*What the task asks*. Copy the data exactly from the line that contains "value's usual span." through the line that contains "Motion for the", keeping both end lines and leaving out everything else.

*Recorded data*.

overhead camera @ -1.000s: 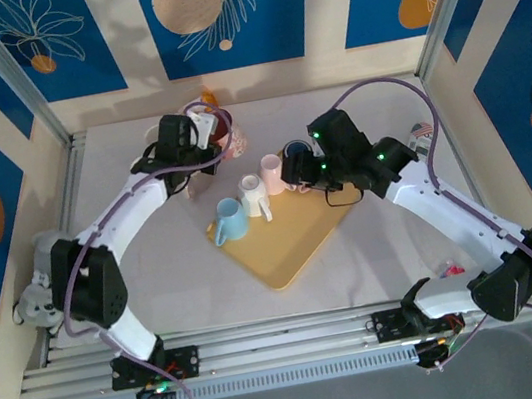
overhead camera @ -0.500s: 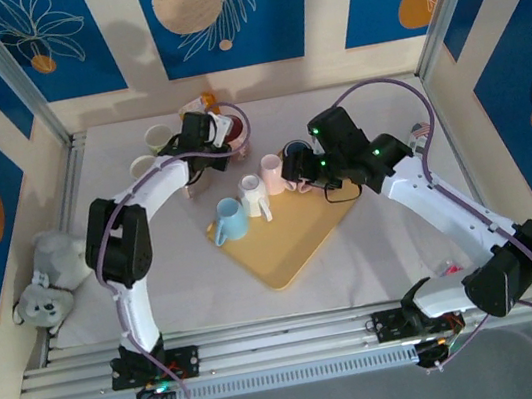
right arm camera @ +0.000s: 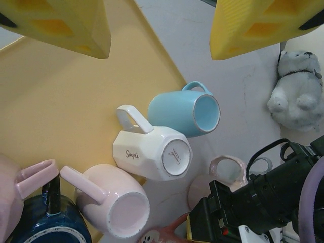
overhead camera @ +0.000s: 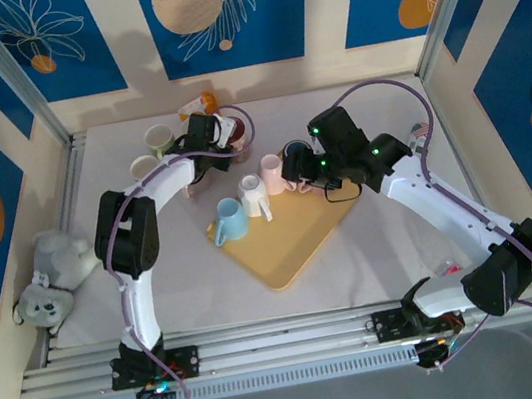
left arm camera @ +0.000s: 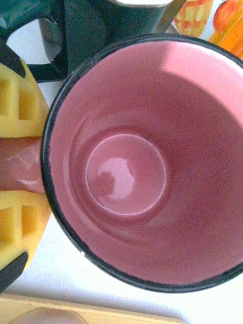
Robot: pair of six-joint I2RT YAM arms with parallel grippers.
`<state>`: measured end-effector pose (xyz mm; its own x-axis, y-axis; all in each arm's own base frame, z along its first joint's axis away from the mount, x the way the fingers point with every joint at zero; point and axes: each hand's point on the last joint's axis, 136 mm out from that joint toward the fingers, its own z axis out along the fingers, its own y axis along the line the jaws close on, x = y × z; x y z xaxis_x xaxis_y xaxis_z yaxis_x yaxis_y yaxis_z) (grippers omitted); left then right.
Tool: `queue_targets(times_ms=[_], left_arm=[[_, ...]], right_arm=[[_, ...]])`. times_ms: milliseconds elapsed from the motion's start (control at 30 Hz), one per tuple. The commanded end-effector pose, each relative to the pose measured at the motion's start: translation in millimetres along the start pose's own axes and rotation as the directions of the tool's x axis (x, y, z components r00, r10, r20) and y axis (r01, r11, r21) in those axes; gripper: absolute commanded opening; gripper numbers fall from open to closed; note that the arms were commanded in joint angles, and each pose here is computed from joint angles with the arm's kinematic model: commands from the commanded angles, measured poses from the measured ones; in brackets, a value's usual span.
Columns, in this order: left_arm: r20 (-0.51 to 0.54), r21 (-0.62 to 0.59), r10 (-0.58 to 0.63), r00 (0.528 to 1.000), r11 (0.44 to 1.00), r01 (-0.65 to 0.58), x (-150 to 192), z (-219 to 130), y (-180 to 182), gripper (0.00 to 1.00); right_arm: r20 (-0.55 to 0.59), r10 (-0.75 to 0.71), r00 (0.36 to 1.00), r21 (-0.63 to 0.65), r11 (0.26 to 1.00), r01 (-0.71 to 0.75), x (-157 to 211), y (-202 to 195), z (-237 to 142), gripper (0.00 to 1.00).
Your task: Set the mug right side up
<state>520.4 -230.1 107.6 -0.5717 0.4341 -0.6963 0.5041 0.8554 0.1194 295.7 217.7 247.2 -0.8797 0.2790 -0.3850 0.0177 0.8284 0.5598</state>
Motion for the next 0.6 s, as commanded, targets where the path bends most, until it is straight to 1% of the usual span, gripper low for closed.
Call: queue_targets(times_ms=[0,67,233,400,567], left_arm=[[0.123,-0.031,0.026,0.992,0.999,-0.022,-41,-6,4,0.01],[0.12,-0.031,0.027,0.992,0.999,-0.024,-40,-6,3,0.05],[0.125,-0.04,0.03,0.992,0.999,-0.026,-43,-14,5,0.36],[0.123,-0.029,0.01,0.992,1.0,-0.007,-47,-25,4,0.45],[0.149,-0.02,0.01,0.989,1.0,-0.007,-56,-45,4,0.53]], right_arm=[[-0.015,-0.008,1.0,-0.005,1.0,0.008,3,-1,-1,0.55],[-0.014,-0.006,1.0,-0.006,1.0,0.006,3,-1,0,0.55],[-0.014,-0.002,1.0,0.006,1.0,0.002,3,-4,1,0.56],[-0.012,0.006,1.0,0.022,1.0,-0.006,5,-8,-1,0.56],[0.006,0.01,1.0,0.018,1.0,-0.01,4,-10,-5,0.57]])
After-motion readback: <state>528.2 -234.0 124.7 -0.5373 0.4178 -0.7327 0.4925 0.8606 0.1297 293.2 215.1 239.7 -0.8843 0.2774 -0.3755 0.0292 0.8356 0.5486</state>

*Answer for the task*.
Tool: `queue_targets(times_ms=[_], left_arm=[[_, ...]], right_arm=[[_, ...]])`. times_ms: milliseconds elapsed from the motion's start (control at 30 Hz), one per tuple. The commanded end-effector pose, each relative to the pose measured at the motion's start: translation in millimetres along the start pose's own axes and rotation as the directions of the tool's x axis (x, y, z components r00, r10, r20) and y axis (r01, r11, r21) in those axes; gripper: absolute commanded opening; gripper numbers fall from open to closed; note that the arms were commanded in joint angles, and each pose here is computed from joint angles with the arm's kinematic model: commands from the commanded angles, measured poses from the measured ones; in brackets, a value's usual span.
Columns, in this order: left_arm: r20 (-0.51 to 0.54), r21 (-0.62 to 0.59), r10 (-0.58 to 0.63), r00 (0.528 to 1.000), r11 (0.44 to 1.00), r01 (-0.65 to 0.58), x (-150 to 192), z (-219 to 130), y (-180 to 182), gripper (0.00 to 1.00); right_arm: r20 (-0.55 to 0.59), r10 (-0.75 to 0.71), r00 (0.36 to 1.00), r21 (-0.63 to 0.65), r11 (0.26 to 1.00), r01 (-0.71 to 0.75), x (-157 to 211), y (-202 to 195), z (-237 to 142), gripper (0.00 to 1.00).
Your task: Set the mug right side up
<state>520.4 -230.1 107.6 -0.5717 0.4341 -0.6963 0.5041 0.8554 0.1194 295.7 217.7 247.2 -0.8797 0.2790 -0.3850 0.0177 0.8284 0.5598</state>
Motion for the next 0.6 s, as commanded, targets where the path bends most, until it is straight to 1% of the usual span, gripper low for closed.

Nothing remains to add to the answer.